The present work aimed to explain the differences in oral performance in fasted humans who were categorized into groups based on the three different drug product formulations of dexketoprofen trometamol (DKT) salt—Using a combination of in vitro techniques and pharmacokinetic analysis. The non-bioequivalence (non-BE) tablet group achieved higher plasma Cmax and area under the curve (AUC) than the reference and BE tablets groups, with only one difference in tablet composition, which was the presence of calcium monohydrogen phosphate, an alkalinizing excipient, in the tablet core of the non-BE formulation. Concentration profiles determined using a gastrointestinal simulator (GIS) apparatus designed with 0.01 N hydrochloric acid and 34 mM sodium chloride as the gastric medium and fasted state simulated intestinal fluids (FaSSIF-v1) as the intestinal medium showed a faster rate and a higher extent of dissolution of the non-BE product compared to the BE and reference products. These in vitro profiles mirrored the fraction doses absorbed in vivo obtained from deconvoluted plasma concentration–time profiles.

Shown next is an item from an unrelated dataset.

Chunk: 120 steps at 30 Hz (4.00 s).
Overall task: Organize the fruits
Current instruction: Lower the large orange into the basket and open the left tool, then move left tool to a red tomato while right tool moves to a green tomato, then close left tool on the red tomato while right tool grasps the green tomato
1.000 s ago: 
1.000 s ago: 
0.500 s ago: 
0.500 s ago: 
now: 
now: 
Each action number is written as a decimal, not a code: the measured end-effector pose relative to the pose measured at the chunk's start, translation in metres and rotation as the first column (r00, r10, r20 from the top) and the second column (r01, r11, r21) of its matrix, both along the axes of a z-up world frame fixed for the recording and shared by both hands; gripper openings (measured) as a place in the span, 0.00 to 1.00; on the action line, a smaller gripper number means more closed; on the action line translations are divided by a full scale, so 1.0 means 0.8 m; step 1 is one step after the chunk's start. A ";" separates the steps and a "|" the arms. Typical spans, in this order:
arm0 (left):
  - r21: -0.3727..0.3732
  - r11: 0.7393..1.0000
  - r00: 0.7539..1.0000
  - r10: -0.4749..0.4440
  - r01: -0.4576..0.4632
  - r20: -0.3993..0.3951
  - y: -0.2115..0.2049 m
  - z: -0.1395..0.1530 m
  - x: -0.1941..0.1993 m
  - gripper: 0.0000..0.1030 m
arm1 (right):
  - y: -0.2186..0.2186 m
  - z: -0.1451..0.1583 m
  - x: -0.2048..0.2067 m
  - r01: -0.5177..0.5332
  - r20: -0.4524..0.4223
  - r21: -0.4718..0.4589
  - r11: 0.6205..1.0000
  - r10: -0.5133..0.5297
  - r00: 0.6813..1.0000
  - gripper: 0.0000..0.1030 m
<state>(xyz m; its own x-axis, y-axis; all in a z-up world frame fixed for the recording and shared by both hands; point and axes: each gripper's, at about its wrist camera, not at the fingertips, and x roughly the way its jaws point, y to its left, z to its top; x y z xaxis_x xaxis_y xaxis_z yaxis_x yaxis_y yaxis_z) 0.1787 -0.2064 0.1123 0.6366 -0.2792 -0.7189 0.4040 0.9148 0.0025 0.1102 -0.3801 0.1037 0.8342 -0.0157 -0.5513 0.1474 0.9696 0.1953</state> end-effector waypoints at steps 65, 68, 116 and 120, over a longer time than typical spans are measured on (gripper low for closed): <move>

However, when sodium chloride was not included in the gastric medium and phosphate buffer without bile salts and phospholipids were used as the intestinal medium, the three products exhibited nearly identical concentration profiles. Microscopic examination of DKT salt dissolution in the gastric medium containing sodium chloride identified that when calcium phosphate was present, the DKT dissolved without conversion to the less soluble free acid, which was consistent with the higher drug exposure of the non-BE formulation. In the absence of calcium phosphate, however, dexketoprofen trometamol salt dissolution began with a nano-phase formation that grew to a liquid–liquid phase separation (LLPS) and formed the less soluble free acid crystals. This phenomenon was dependent on the salt/excipient concentrations and the presence of free acid crystals in the salt phase. This work demonstrated the importance of excipients and purity of salt phase on the evolution and rate of salt disproportionation pathways. Moreover, the presented data clearly showed the usefulness of the GIS apparatus as a discriminating tool that could highlight the differences in formulation behavior when utilizing physiologically-relevant media and experimental conditions in combination with microscopy imaging.